Reprint every line of the data, keeping each character intact.

START INFORMATION PROVIDED

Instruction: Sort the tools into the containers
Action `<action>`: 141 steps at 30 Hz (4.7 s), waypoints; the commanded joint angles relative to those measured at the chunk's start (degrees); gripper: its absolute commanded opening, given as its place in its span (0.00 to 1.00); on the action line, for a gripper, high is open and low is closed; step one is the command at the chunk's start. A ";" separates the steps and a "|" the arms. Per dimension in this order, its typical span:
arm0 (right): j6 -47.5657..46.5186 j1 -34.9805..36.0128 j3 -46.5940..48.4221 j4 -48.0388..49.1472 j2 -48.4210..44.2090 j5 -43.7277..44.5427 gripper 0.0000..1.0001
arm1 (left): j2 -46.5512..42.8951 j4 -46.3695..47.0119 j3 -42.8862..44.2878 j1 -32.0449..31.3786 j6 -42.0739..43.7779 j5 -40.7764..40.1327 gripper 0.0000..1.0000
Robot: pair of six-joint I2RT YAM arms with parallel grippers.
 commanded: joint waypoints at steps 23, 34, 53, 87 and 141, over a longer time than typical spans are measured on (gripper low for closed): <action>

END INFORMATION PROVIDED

■ RESULT OF THE EXERCISE:
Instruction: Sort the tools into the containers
Action `<action>`: 141 steps at 30 Hz (4.7 s), waypoints; the commanded joint angles relative to those measured at the chunk's start (degrees); gripper: its absolute commanded opening, given as its place in its span (0.00 to 1.00); on the action line, for a gripper, high is open and low is closed; step one is the command at the chunk's start. A ";" separates the steps and a "|" the arms. Per dimension in this order, its typical span:
arm0 (right): j6 -47.5657..46.5186 j1 -34.9805..36.0128 j3 -46.5940..48.4221 j4 -48.0388..49.1472 j2 -48.4210..44.2090 j5 -43.7277..44.5427 gripper 0.0000..1.0001
arm1 (left): j2 -46.5512..42.8951 j4 -46.3695..47.0119 j3 -42.8862..44.2878 j1 -32.0449..31.3786 j6 -42.0739..43.7779 j5 -40.7764..40.1327 gripper 0.0000..1.0000
Robot: pair of six-joint I2RT YAM arms with parallel grippers.
 commanded: joint waypoints at steps 23, 34, 53, 87 and 141, over a longer time than typical spans are measured on (gripper low for closed): <action>

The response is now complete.